Navigate to Community section

The Lost World of ‘The Shochet’

A newly translated memoir, originally published a century ago in Yiddish, brings into focus a vanished way of life—and my own family history of wrestling with God

by
Alter Yisrael Shimon Feuerman
July 08, 2024

This spring, my son Nachum gave me a “new” book called The Shochet—a memoir set in the 1860s and originally written in Yiddish a century ago, now ably and painstakingly translated into English by Michoel Rotenfeld and published last fall by Touro University Press.

“You have to read this book,” Nachum said. “It’s not like anything you read before. It’s written by a guy from 150 years ago who tells it the way it was. Did you know that the melamdim, the Torah teachers, would hit the kids?”

“Do I know,” I asked him. “I was hit by my own father on occasion and he had told me this was standard practice in Eastern Europe to hit the kids when teaching them. Nothing to be proud of, but it was a fact.”

Nachum persisted: “A lot of people are reading it now. It’s a sad book and it’s about the places we come from: Trisk, Chernobyl, Tiraspol …” Nachum was referring to my maternal grandfather, from the Twersky line—rabbinic and Hasidic denizens of the villages and towns of eastern Ukraine.

In the meantime, a few of the men in my bes medresh were reading the book, too. “This guy really writes the truth,” said one of the men in the bes medresh. “He was not a maskil, a heretic. He was a frumme yid, a pious Jew, a God-fearing shochet—but what he wrote about, you don’t want to read.”
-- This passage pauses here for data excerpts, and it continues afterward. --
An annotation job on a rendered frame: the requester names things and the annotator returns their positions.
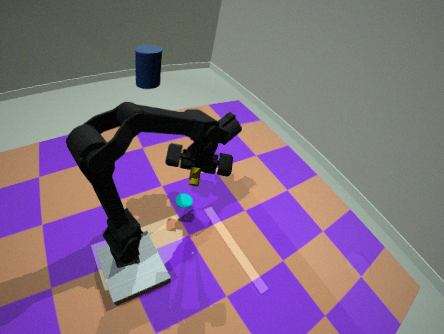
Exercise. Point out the yellow cylinder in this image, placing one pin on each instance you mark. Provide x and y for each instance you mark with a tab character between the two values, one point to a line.
194	176

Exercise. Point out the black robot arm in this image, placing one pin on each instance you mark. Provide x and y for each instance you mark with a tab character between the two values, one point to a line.
96	158

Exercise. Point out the cyan circle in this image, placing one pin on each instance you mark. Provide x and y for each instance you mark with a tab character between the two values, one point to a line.
183	200

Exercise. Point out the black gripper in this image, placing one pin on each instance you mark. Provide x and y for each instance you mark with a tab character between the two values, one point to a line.
175	154

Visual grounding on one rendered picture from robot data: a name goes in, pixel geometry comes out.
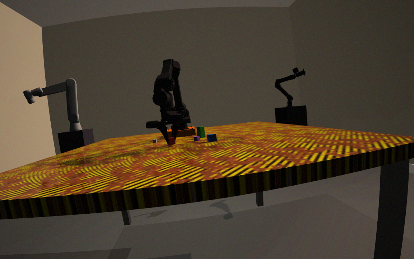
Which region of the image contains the blue cube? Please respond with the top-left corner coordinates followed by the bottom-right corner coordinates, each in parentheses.
top-left (207, 134), bottom-right (217, 142)

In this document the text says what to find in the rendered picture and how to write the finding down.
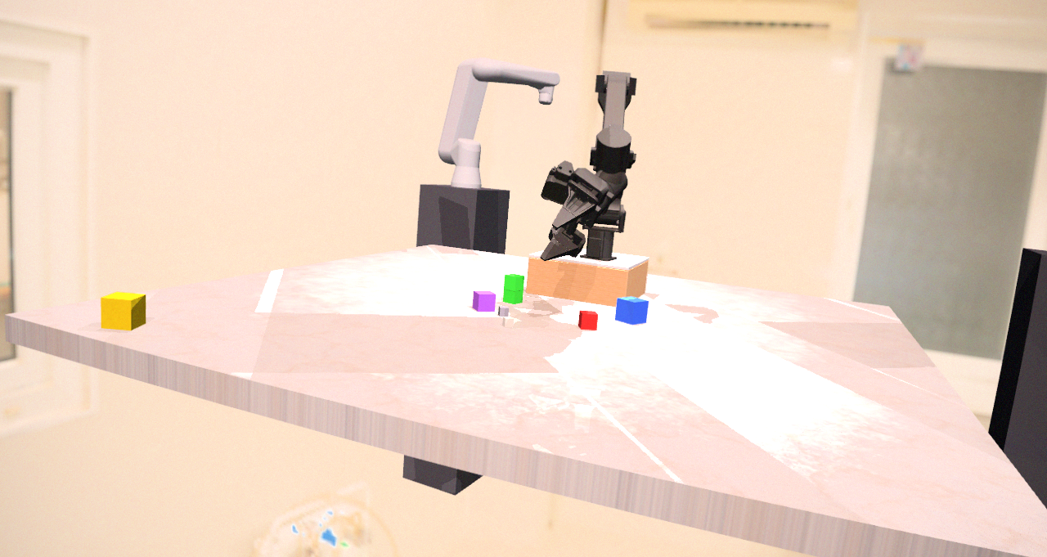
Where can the green block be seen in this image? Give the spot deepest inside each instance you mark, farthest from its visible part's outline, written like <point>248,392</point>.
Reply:
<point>514,282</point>
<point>513,297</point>

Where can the purple cube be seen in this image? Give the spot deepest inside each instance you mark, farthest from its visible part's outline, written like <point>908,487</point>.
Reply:
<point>484,301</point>

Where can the blue cube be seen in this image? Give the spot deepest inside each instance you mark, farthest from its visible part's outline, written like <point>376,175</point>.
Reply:
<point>631,310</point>

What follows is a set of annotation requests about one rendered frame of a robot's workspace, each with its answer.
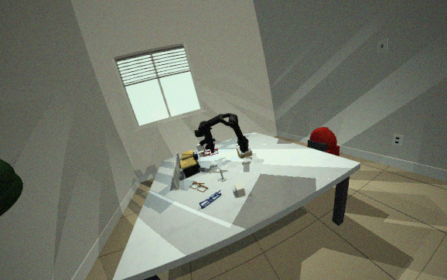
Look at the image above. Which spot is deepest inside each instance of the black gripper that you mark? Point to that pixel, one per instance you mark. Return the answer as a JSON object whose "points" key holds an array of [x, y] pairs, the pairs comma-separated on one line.
{"points": [[210, 145]]}

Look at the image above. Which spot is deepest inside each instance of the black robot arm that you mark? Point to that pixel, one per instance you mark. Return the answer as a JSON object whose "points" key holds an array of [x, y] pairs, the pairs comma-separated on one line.
{"points": [[205, 127]]}

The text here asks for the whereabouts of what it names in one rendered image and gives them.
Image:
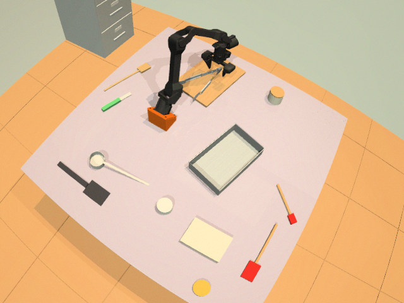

Set in Ukraine and Crimea during the last gasp of the czarist Russian Empire, Der Shochet—as it was originally known in Yiddish—is a memoir by Pinkhes-Dov Goldenshteyn, an orphan born in the Ukrainian city of Tiraspol in 1848 who had to make his way in the world with no help, no welfare, no food stamps, no love, no money, and certainly no Sholem Aleichem sunrise-sunset sentimental schmaltz to buoy him through bitter and long nights of the betrayal, abandonment, and starvation that were typical of his time.

Goldenshteyn wrote the story of his life during his dotage in the 1920s, motivated by a sense that he had failed with his own children—three of whom had immigrated in 1905 to Portland, Oregon, where they cast off the old ways and no longer observed the Sabbath, and at least one of them married out of the faith. He had intended his autobiography as a letter to his progeny, “that they may see the divine hand in their father’s life” and return to the religious orthodoxy of old.

Unsurprisingly, this did not happen. The old way of life had already begun to deteriorate by the start of the 1900s: first in Ukraine and then throughout Eastern Europe. Tradition and piety all but succumbed to the forces of modernity, extreme poverty, epidemics, pogroms, and persecution.

In the 20th century, the romanticized, dewy-misty-sturdy-tearful-stalwart faith to a God who alternately punished and loved us could no longer be sustained by the younger generation. The misery was too great, and they had found other gods: socialism, Marxism, modern medicine, psychoanalysis. In some sense, in their eyes, they found something better than an unreliable Jewish God; they found themselves.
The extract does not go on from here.